Rêveries de coup d’Etat au Gabon

 Rêveries de coup d’Etat au Gabon

Bruno Ben Moubamba et le souci d’exister

Après avoir été jusqu’à occuper le poste de vice-Premier ministre et malgré toutes ses gesticulations hors du Gabon, il a fallu que le naturalisé russe, Imhotep Vladmir Bruno Ben Moubamba, se réveille, il y a quelques jours, en se disant avoir identifié des comploteurs en passe de fomenter un coup d’État constitutionnel contre le président Ali Bongo Ondimba, qu’il dit d’ailleurs très malade, sans savoir d’où il tient ces infos.

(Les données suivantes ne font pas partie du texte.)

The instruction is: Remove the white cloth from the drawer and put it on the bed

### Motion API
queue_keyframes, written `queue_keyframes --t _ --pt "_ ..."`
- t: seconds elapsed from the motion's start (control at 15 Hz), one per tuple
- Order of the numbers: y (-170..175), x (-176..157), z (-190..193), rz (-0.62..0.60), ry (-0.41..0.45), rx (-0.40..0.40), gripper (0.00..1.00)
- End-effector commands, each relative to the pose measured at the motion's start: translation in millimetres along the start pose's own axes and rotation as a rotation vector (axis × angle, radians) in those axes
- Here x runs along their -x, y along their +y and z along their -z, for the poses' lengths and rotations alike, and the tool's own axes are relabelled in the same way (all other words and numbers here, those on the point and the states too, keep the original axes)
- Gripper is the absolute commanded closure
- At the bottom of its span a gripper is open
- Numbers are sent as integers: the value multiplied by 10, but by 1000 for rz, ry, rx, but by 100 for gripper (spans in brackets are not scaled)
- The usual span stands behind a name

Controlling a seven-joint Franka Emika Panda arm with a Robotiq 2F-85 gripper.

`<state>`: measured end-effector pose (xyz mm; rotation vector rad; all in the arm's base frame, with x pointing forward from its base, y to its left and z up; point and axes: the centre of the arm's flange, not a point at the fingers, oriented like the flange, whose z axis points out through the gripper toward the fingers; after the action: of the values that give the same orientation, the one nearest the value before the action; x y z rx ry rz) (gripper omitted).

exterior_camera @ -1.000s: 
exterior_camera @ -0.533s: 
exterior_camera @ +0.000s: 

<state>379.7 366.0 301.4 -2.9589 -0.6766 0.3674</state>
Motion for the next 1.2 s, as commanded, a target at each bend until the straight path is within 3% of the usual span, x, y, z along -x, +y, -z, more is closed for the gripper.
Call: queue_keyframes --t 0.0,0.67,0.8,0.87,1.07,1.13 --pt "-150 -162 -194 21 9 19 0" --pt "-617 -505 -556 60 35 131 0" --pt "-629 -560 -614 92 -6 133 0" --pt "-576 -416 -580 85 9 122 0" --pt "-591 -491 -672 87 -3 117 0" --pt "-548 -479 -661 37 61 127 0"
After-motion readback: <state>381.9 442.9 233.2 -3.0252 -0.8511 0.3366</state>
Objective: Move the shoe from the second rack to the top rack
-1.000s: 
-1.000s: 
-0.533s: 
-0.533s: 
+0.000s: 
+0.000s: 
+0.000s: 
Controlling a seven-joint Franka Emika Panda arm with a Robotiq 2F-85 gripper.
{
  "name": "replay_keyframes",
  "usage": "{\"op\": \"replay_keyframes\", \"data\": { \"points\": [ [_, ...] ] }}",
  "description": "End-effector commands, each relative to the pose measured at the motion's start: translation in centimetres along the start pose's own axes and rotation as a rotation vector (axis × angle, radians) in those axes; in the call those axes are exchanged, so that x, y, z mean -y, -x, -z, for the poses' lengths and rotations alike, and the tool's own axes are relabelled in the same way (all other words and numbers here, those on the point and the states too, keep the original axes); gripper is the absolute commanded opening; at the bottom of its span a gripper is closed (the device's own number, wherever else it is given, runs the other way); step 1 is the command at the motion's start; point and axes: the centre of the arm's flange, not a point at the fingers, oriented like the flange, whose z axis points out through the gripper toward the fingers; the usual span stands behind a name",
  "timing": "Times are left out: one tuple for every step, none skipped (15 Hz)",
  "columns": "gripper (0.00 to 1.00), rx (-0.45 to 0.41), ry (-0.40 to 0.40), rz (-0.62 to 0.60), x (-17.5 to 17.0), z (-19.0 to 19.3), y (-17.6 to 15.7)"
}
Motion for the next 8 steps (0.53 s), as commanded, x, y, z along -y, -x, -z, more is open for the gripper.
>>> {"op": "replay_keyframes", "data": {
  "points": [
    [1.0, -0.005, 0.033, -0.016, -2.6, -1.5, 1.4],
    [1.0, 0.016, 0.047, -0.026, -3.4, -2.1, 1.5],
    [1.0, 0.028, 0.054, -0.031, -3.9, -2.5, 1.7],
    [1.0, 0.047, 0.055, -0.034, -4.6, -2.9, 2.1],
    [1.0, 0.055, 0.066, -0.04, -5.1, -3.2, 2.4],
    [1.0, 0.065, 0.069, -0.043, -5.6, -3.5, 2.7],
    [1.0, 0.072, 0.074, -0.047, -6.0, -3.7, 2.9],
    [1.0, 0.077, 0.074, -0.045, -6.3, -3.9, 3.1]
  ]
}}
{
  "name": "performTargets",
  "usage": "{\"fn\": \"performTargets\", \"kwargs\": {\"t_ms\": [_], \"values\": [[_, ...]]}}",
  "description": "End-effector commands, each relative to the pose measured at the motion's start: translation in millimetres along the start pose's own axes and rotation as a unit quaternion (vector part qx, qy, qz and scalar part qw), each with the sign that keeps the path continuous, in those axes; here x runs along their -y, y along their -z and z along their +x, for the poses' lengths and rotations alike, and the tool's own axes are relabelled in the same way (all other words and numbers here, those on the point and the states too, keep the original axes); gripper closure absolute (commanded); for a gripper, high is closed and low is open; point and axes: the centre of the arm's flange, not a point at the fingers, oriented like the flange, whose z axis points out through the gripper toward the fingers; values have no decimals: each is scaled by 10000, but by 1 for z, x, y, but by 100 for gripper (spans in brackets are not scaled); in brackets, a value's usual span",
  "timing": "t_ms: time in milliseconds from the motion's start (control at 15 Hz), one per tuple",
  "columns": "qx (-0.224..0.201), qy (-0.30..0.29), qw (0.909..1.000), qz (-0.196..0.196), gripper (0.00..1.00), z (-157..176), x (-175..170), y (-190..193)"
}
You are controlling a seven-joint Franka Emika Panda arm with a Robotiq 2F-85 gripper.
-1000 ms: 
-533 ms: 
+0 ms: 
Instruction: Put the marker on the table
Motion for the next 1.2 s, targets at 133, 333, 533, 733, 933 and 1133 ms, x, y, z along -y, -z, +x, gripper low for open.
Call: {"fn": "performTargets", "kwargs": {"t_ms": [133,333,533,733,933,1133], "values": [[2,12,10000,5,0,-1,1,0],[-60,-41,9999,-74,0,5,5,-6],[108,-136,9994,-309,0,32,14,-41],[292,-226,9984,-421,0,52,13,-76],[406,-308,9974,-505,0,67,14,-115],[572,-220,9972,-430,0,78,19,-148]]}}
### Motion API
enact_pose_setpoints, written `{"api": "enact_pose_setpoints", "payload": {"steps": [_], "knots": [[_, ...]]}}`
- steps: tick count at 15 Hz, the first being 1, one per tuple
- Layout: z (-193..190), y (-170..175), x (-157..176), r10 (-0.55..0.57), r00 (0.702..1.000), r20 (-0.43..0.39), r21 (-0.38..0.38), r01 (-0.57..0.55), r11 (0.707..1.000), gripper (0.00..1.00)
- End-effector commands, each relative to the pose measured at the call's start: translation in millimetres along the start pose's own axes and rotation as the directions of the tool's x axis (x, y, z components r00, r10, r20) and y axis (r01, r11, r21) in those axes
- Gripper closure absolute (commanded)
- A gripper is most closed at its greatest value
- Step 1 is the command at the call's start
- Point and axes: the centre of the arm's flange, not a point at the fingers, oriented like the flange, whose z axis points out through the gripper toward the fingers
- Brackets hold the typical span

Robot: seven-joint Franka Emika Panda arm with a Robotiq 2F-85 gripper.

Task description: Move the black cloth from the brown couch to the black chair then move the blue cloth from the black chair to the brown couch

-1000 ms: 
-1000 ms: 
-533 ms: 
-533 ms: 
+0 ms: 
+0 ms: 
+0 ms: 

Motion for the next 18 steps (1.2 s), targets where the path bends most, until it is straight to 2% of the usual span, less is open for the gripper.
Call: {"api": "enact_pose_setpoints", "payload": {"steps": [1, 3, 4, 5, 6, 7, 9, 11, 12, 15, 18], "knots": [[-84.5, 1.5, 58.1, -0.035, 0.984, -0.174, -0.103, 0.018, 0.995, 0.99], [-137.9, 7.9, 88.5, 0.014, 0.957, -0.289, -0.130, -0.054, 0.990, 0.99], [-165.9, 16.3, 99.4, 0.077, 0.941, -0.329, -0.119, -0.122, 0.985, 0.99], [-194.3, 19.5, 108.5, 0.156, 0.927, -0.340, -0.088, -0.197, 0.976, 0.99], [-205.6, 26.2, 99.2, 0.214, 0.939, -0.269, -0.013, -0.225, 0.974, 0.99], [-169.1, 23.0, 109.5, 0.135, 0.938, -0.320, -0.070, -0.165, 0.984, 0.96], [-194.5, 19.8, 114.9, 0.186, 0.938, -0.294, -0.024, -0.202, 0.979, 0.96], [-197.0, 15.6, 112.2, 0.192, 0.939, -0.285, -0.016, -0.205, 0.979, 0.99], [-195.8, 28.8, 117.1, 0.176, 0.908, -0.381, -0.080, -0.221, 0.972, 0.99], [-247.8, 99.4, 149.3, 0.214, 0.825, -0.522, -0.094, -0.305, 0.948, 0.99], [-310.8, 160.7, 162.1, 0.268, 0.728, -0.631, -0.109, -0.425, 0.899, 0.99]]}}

Le comble de la rêverie, qui vire à des élucubrations d’un loufoque, c’est lorsque Ben Moubamba attribue le fameux coup d’Etat en préparation à ceux-là même « qui avaient assassiné Joseph Rendjembé ».

Pour la petite histoire, Joseph Rendjambé, opposant gabonais, à l’issue de la conférence nationale de 1990, avait été assassiné par injection d’un poison, lors d’un rendez-vous avec une dame dénommée Manon, à l’hôtel Dowé, en face de la cathédrale Sainte Marie, hôtel détruit depuis.

Les éléments de l’enquête diligentée alors indiquaient que défunt portait bien sur son corps une ponction prouvant qu’il avait bien été piqué. Il restait à déterminer, lors de l’autopsie, s’il avait reçu par injection un poison et de quel type.

Dans l’affaire, le palais du bord de mer était pointé du doigt. L’on ne manquait pas de rappeler, à l’époque que Rendjambé, fier de ses compétences universitaires, payait là d’avoir tenu des propos déplacés, pour ne pas dire injurieux, vis-à-vis d’Ali Bongo. De là à penser que le fils d’Omar Bongo aurait fomenté le coup, le pas était vite franchi par certains observateurs qui, au-delà de ces présomptions, ne disposaient pas de preuves directes pour étayer leur thèse.

Depuis lors, l’opinion gabonaise a laissé cette affaire comme cela, non sans être passé, fin mai-début juin 1990, par une grave insurrection qui avait mis Libreville et Port-Gentil à feu et à sang, à la suite de la mort de Joseph Rendjambé. Il faut noter qu’à l’époque, de nombreux biens appartenant à la famille présidentielle furent détruits, dont le bowlingstore, à côté de Mbolo, les galeries de Patience Dabany, derrière le gymnase du stade omnisports de Libreville.

A Port-Gentil, bastion des communautés omiéné auxquelles appartenait Joseph Rendjambé, l’armée française dut procéder à l’évacuation des ressortissants européens. A plan local, les communautés altogovéennes installées depuis des décennies dans l’Ogooué-Maritime durent, elles aussi, être évacuées par voie maritime par l’armée gabonaise.

Ce sont ces blessures de l’histoire récente que Ben Moubamba tente plutôt de rouvrir. Le supposé politicien a fréquenté les milieux de pouvoir au Gabon, après s’être illustré, en 2009, par une grève de la faim qui s’était terminée de façon ridicule. Il sait que le Sénat gabonais et l’Assemblée nationale sont au pas du régime Ali Bongo, que la moindre manifestation d’un désaccord se termine en représailles et que certains députés en ont payé le prix fort, au niveau le plus élevé. Il sait aussi que, dans le milieu, ont ne se fait pas du tout confiance et que tout le monde doit se montrer politiquement correcte.

Où voit-il alors un coup d’Etat « constitutionnel » qui impliquerait des députés, des sénateurs et des hauts officiers des forces de défenses et de sécurité ? Ceci, alors même que la Constitution gabonaise vient d’être modifiée pour offrir des pouvoirs étendus et une immunité à vie à l’actuel président de la République.

Ce gars-là est-il vraiment sérieux ? A moins que sa récente sortie ait été pensée, pour semer le doute dans le camp présidentiel et se faire passer pour « l’enfant de la maison »?